Nothing should be dropped or changed: copy every line of the listing.
INFORMATION SUPPLIED section start
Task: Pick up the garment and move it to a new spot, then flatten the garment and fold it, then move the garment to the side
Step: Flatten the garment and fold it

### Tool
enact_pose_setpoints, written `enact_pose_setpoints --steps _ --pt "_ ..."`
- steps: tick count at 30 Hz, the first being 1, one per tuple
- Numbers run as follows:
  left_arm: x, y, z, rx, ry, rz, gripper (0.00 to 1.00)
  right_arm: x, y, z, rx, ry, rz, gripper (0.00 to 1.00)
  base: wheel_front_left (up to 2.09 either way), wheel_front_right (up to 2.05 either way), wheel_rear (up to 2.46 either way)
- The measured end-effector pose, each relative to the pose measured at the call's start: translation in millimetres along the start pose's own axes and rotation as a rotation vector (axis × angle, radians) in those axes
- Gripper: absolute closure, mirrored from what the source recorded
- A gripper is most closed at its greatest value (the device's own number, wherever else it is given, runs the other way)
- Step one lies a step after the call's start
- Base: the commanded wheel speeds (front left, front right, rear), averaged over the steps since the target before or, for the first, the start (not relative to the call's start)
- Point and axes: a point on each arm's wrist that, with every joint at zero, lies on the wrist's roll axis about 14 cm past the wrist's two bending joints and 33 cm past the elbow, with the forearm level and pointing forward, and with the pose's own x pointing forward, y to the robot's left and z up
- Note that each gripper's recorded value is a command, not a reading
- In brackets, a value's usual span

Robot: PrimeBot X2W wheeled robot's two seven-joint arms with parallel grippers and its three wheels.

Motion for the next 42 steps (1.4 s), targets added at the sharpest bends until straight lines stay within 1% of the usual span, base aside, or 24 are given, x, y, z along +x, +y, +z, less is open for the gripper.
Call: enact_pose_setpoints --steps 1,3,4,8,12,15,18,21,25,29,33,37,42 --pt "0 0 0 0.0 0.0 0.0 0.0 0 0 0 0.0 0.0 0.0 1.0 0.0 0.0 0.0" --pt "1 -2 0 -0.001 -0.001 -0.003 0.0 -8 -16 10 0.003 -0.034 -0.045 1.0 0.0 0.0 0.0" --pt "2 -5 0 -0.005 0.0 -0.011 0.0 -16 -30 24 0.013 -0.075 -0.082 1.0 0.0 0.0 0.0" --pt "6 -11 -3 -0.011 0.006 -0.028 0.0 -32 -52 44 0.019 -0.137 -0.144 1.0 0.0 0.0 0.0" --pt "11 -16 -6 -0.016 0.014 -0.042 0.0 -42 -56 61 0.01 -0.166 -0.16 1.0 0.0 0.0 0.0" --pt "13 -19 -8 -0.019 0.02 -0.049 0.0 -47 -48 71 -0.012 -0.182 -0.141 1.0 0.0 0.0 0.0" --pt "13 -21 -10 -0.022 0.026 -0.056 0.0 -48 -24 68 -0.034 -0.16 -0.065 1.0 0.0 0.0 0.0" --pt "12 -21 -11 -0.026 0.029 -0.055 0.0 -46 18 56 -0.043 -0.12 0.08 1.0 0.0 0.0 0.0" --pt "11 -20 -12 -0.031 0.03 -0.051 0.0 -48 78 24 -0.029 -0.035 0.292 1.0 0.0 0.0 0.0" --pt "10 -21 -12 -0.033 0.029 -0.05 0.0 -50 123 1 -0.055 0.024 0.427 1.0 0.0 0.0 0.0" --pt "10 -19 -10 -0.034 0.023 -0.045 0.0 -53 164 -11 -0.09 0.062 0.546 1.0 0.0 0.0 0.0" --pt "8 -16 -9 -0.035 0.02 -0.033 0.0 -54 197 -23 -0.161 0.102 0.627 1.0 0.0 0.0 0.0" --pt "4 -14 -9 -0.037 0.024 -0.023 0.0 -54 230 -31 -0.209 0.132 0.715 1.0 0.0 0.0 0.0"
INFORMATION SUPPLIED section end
(WRITTEN ANSWER)
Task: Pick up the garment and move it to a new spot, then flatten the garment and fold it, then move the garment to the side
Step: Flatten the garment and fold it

### Tool
enact_pose_setpoints, written `enact_pose_setpoints --steps _ --pt "_ ..."`
- steps: tick count at 30 Hz, the first being 1, one per tuple
- Numbers run as follows:
  left_arm: x, y, z, rx, ry, rz, gripper (0.00 to 1.00)
  right_arm: x, y, z, rx, ry, rz, gripper (0.00 to 1.00)
  base: wheel_front_left (up to 2.09 either way), wheel_front_right (up to 2.05 either way), wheel_rear (up to 2.46 either way)
- The measured end-effector pose, each relative to the pose measured at the call's start: translation in millimetres along the start pose's own axes and rotation as a rotation vector (axis × angle, radians) in those axes
- Gripper: absolute closure, mirrored from what the source recorded
- A gripper is most closed at its greatest value (the device's own number, wherever else it is given, runs the other way)
- Step one lies a step after the call's start
- Base: the commanded wheel speeds (front left, front right, rear), averaged over the steps since the target before or, for the first, the start (not relative to the call's start)
- Point and axes: a point on each arm's wrist that, with every joint at zero, lies on the wrist's roll axis about 14 cm past the wrist's two bending joints and 33 cm past the elbow, with the forearm level and pointing forward, and with the pose's own x pointing forward, y to the robot's left and z up
- Note that each gripper's recorded value is a command, not a reading
- In brackets, a value's usual span

Robot: PrimeBot X2W wheeled robot's two seven-joint arms with parallel grippers and its three wheels.

Motion for the next 42 steps (1.4 s), targets added at the sharpest bends until straight lines stay within 1% of the usual span, base aside, or 24 are given, x, y, z along +x, +y, +z, less is open for the gripper.
Call: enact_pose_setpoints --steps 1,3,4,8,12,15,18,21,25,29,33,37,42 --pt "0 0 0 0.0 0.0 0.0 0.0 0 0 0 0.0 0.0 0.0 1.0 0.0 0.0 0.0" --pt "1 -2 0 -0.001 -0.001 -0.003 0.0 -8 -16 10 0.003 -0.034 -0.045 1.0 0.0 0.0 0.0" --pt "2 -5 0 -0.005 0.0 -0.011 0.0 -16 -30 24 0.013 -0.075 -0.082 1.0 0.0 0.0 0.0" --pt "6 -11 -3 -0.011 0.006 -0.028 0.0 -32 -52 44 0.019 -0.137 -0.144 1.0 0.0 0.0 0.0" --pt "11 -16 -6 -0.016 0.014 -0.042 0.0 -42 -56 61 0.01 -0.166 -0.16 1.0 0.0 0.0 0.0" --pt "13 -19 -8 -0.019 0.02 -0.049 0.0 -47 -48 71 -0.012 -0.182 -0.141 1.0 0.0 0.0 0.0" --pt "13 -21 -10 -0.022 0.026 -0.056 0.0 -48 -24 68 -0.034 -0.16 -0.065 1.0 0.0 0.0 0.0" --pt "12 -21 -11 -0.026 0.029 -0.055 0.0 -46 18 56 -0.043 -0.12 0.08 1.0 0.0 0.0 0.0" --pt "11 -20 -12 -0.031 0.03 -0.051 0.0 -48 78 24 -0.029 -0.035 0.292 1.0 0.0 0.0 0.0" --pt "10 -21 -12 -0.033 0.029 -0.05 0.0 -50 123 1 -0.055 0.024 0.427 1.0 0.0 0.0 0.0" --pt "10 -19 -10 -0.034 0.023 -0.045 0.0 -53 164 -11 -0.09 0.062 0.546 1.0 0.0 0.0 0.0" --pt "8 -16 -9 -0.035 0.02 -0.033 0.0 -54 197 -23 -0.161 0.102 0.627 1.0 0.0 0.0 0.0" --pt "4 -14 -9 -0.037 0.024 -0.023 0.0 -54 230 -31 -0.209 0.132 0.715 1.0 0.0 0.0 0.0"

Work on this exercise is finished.